Their study, which began in 2014, is continuing and adding 1,000 samples per year to the existing cohort.
The Heidelberg team had previously described the development of their approach in the Journal of Molecular Diagnostics and Genes, Chromosomes, & Cancer.
In particular, they had validated the Thermo Fisher Scientific Ion Torrent sequencing system for detecting mutations in DNA derived from FFPE lung cancer specimens that were previously detected by Sanger sequencing.
They also evaluated the performance of a one-step approach for parallel DNA and RNA extraction and preparation from single tumor specimens, using Thermo Fisher AmpliSeq library prep for both nucleic acids.
Subsequently, they implemented a custom-designed lung cancer sequencing panel and the Thermo Fisher AmpliSeq RNA Lung Cancer fusion panel designed for the detection of ALK, ROS1, RET, and NTRK1 gene rearrangements.
The AmpliSeq technology uses proprietary algorithms and primer modifications for multiplex PCR enrichment of up to several hundred target regions in a single reaction that are tailored for the needs of bench top sequencers, including the Ion Torrent PGM and the Illumina MiSeq.
In the current study, the group found that 807 of the 3,000 patients were eligible for currently approved EGFR-/BRAF-/ALK- and ROS1-directed therapies and that 218 additional patients with MET, ERBB2 (HER2) or RET alterations could potentially profit from off-label treatments.
"[Stenzinger] and his clinical research team’s analysis strongly supports growing evidence that a combined approach to DNA and RNA targeted sequencing on the Ion Torrent platform can provide significant advantages in the accurate and dependable determination of the molecular signature of a tumor," said Joydeep Goswami, president of clinical next-generation sequencing and oncology for Thermo Fisher Scientific. The ability to mine more meaningful genomic data with faster turnaround times, minimal dropout rates, and using smaller samples creates a perfect trifecta, he said.
The current approach can be scaled up and is adaptable to clinical requirements, such as evaluating tumor mutational burden, Stenzinger said.
"For tumor mutational burden testing, you need a gene panel that's sufficiently large, and we are therefore increasing the size of our gene panel," he said, adding that the group anticipates launching the new panel in the second quarter to interrogate additional immuno-oncology biomarkers and provide assessments of tumor mutational burden.

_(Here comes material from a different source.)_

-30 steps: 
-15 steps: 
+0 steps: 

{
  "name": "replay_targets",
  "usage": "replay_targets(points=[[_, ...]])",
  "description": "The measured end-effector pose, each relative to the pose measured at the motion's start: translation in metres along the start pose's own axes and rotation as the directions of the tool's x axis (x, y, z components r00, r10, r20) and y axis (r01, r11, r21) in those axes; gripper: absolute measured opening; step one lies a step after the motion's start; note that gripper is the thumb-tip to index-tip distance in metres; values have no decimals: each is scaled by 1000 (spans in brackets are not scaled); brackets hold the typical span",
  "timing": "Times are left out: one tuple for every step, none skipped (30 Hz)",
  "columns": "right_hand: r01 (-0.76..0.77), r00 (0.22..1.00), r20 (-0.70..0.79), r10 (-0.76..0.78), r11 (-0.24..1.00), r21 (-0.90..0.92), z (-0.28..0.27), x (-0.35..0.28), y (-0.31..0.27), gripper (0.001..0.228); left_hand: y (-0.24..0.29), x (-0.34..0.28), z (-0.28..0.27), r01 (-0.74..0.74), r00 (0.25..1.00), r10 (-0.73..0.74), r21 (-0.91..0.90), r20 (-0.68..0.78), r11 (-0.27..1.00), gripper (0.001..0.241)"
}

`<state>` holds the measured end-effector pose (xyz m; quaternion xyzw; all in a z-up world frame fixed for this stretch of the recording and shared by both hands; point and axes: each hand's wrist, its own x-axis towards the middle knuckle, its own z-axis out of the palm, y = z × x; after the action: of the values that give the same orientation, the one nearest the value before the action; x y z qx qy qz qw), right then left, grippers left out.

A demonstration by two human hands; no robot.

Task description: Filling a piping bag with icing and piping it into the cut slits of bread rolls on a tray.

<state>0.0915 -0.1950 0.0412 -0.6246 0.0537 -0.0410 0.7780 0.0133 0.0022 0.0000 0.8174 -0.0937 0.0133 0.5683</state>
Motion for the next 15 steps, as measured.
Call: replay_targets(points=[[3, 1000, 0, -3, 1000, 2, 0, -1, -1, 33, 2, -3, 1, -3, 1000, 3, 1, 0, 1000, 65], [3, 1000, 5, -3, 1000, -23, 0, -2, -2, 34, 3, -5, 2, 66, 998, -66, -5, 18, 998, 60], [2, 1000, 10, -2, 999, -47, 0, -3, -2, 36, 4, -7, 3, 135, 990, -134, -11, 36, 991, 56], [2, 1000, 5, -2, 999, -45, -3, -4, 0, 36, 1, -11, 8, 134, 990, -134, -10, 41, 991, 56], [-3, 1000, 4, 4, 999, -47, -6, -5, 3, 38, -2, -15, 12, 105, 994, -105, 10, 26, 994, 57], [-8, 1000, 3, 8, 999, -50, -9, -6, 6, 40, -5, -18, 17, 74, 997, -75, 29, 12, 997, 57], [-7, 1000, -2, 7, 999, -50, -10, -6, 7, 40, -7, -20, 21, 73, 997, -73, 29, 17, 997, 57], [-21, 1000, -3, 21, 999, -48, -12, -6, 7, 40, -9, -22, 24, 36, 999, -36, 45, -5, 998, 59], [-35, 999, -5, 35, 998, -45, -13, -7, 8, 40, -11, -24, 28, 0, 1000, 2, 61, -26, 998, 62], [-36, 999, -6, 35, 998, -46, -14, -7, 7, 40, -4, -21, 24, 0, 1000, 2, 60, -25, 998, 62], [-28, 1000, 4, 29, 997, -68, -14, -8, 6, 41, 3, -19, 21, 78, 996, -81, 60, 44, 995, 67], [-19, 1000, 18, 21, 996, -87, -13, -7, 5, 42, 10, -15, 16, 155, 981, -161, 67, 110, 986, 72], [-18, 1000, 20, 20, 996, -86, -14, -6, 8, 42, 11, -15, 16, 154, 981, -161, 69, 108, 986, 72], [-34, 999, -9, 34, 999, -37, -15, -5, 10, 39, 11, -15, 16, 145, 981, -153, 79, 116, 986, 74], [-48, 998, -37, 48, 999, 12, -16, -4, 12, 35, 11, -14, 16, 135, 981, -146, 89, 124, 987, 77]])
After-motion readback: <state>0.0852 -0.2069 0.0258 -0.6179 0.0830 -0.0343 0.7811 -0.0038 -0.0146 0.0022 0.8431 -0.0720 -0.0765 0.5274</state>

The work conducted by the Heidelberg team illustrates what can be achieved with data obtained from routine diagnostics and is similar to the use of such diagnostic datasets by others, such as Memorial Sloan Kettering Cancer Center in the US, Stenzinger noted.
Researchers at MSKCC reported in Nature Genetics this month that cancer patients with high tumor mutational burden who were treated with immunotherapy tended to live longer than those with fewer mutations.
Stenzinger and his colleagues are also developing their NGS approach for assessment of cancers other than NSCLC, such as melanomas, colorectal cancer, and cancers of unknown primary origin, he said.